** Exercise objective **
Below are some records. Pull every line that contains the word "gripper".

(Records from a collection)
· · · · · · ·

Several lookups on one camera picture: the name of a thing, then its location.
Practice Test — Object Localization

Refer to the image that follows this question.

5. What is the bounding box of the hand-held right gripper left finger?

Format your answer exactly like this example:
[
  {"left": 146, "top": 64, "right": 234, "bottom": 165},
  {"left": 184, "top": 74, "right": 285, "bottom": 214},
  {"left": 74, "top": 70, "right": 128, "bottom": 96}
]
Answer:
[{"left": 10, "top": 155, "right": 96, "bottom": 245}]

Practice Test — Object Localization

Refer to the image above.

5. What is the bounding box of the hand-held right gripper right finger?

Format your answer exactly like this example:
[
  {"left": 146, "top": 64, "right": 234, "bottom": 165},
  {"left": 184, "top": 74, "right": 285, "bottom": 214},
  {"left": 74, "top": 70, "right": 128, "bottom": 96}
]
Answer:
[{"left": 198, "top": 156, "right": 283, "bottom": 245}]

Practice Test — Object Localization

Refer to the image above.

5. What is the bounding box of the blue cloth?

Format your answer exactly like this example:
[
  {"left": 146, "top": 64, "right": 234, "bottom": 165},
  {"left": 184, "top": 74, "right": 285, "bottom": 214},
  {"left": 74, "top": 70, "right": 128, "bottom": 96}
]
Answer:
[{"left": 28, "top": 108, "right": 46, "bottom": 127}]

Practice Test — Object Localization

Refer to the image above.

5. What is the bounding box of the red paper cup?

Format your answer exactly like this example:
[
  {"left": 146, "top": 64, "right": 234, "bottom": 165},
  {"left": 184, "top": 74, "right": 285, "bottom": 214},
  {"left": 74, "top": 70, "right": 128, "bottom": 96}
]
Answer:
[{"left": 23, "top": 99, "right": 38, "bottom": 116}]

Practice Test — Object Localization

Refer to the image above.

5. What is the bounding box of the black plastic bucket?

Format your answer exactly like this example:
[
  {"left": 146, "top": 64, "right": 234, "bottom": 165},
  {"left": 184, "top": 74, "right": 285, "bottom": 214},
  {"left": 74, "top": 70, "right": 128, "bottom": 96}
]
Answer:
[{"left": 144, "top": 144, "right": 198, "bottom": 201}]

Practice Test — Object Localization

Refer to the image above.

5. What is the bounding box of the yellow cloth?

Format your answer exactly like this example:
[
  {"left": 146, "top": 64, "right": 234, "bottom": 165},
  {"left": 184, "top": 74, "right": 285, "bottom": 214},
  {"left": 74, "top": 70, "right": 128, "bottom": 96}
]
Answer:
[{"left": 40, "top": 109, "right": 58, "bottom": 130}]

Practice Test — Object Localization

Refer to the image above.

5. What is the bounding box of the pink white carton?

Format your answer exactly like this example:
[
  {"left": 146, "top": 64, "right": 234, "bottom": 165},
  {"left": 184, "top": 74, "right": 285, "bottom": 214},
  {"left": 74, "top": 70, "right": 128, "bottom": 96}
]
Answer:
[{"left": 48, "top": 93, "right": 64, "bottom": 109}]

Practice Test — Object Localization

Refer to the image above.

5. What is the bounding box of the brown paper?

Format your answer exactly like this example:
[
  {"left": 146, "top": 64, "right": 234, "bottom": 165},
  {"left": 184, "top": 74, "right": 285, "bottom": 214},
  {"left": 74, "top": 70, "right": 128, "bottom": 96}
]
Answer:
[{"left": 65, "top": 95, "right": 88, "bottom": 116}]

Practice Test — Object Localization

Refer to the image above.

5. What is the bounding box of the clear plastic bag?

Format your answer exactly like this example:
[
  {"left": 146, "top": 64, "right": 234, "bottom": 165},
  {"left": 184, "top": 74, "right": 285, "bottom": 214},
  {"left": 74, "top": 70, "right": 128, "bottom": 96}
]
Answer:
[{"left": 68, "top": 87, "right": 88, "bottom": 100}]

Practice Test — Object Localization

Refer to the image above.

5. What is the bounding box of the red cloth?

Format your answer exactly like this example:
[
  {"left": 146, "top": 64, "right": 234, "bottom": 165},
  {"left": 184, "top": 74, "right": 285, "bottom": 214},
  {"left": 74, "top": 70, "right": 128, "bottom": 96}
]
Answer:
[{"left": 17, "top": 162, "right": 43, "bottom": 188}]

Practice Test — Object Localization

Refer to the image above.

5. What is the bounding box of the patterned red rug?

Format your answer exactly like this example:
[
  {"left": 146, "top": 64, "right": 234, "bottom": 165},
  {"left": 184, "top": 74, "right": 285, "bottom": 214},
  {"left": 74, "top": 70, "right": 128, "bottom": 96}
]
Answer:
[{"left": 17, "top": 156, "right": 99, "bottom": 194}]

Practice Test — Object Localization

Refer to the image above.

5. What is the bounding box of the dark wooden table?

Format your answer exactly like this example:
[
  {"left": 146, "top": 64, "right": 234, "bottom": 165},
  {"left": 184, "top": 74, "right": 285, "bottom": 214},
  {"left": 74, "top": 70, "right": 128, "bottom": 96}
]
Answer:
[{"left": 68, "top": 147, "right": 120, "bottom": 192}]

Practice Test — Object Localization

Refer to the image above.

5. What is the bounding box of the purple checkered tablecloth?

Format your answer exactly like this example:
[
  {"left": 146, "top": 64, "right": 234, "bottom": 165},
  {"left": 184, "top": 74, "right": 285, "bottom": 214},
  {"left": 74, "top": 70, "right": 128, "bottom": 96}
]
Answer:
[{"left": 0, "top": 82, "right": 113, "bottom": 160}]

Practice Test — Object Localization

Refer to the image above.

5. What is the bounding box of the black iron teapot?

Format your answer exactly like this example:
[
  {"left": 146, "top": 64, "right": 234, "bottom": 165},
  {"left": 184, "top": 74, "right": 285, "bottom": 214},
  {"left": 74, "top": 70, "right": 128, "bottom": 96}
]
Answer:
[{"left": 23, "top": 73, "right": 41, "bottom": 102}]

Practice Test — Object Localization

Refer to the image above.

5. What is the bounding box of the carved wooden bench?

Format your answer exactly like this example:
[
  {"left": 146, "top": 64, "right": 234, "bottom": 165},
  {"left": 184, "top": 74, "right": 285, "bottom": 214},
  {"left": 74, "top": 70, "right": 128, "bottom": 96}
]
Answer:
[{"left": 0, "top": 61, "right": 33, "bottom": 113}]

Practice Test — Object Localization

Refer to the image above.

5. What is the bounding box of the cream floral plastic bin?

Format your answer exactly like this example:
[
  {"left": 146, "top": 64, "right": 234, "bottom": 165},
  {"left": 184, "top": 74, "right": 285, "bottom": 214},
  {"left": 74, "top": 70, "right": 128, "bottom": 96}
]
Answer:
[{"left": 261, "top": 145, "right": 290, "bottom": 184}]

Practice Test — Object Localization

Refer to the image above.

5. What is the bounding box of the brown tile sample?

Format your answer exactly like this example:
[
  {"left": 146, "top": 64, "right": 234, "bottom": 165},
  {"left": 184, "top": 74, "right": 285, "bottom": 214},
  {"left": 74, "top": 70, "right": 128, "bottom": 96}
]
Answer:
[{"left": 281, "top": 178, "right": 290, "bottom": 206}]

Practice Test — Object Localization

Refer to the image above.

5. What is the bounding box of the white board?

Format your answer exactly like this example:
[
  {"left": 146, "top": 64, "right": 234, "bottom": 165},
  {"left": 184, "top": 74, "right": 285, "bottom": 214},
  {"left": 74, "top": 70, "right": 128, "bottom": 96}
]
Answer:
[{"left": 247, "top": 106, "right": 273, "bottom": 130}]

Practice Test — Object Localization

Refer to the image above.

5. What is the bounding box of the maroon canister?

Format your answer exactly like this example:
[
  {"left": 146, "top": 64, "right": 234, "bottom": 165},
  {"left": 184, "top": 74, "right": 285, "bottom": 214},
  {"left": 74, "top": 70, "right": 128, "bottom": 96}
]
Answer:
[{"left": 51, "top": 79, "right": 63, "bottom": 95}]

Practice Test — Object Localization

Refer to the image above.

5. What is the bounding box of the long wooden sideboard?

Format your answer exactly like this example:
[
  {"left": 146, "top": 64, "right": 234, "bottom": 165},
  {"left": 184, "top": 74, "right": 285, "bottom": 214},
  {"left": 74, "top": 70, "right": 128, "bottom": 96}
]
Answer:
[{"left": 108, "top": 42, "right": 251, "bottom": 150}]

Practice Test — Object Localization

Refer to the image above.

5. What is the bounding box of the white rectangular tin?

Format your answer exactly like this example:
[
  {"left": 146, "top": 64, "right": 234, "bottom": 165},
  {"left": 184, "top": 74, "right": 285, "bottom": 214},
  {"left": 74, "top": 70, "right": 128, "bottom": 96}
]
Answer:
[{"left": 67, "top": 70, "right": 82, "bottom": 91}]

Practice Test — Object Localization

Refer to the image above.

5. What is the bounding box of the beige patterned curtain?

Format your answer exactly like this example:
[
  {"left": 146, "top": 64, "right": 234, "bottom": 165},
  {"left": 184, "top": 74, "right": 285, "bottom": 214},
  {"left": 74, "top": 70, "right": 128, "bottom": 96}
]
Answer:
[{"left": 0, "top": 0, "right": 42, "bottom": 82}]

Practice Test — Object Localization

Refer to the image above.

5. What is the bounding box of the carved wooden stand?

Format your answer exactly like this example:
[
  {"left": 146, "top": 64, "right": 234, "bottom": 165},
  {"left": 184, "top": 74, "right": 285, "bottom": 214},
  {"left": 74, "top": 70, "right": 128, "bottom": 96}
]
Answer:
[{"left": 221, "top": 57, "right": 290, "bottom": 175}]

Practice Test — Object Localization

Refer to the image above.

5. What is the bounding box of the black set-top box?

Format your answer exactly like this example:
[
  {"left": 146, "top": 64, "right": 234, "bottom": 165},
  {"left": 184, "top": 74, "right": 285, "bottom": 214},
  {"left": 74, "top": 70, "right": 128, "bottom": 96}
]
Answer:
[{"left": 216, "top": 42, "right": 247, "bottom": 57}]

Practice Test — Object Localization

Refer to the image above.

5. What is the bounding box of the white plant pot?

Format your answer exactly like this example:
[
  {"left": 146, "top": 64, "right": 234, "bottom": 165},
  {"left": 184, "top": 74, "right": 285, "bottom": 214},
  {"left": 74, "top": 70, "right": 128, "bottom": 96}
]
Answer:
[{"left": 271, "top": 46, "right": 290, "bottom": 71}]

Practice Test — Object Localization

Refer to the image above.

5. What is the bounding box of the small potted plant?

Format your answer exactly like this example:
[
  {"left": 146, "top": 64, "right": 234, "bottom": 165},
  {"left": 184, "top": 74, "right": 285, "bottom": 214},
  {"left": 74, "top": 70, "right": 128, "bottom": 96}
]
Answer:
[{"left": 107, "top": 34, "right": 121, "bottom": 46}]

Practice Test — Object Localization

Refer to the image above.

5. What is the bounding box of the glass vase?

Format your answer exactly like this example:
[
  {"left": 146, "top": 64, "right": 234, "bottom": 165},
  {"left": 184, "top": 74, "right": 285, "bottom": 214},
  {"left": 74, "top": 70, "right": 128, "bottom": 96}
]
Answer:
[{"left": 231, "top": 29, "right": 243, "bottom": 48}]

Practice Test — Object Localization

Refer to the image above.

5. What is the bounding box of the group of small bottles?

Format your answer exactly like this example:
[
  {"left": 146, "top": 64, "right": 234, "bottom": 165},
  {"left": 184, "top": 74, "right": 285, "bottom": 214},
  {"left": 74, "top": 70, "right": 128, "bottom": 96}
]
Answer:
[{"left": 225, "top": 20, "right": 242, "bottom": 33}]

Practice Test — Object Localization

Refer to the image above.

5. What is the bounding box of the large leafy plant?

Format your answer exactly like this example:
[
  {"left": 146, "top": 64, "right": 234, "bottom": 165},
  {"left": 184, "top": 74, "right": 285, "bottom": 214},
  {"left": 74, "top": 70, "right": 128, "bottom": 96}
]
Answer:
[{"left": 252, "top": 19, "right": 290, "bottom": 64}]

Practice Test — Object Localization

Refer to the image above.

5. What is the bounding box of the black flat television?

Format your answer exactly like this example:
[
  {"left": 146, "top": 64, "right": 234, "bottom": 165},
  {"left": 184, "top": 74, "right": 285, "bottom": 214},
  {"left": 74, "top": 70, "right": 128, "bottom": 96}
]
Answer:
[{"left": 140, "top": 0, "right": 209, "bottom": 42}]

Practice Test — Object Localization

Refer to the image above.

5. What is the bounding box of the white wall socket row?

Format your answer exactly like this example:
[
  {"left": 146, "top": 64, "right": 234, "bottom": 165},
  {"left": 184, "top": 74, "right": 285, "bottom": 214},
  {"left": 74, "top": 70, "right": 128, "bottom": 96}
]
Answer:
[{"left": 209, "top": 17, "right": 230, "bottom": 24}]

· · · · · · ·

** Response below **
5. What is the bounding box of the hand-held right gripper left finger?
5. What is the bounding box of the hand-held right gripper right finger?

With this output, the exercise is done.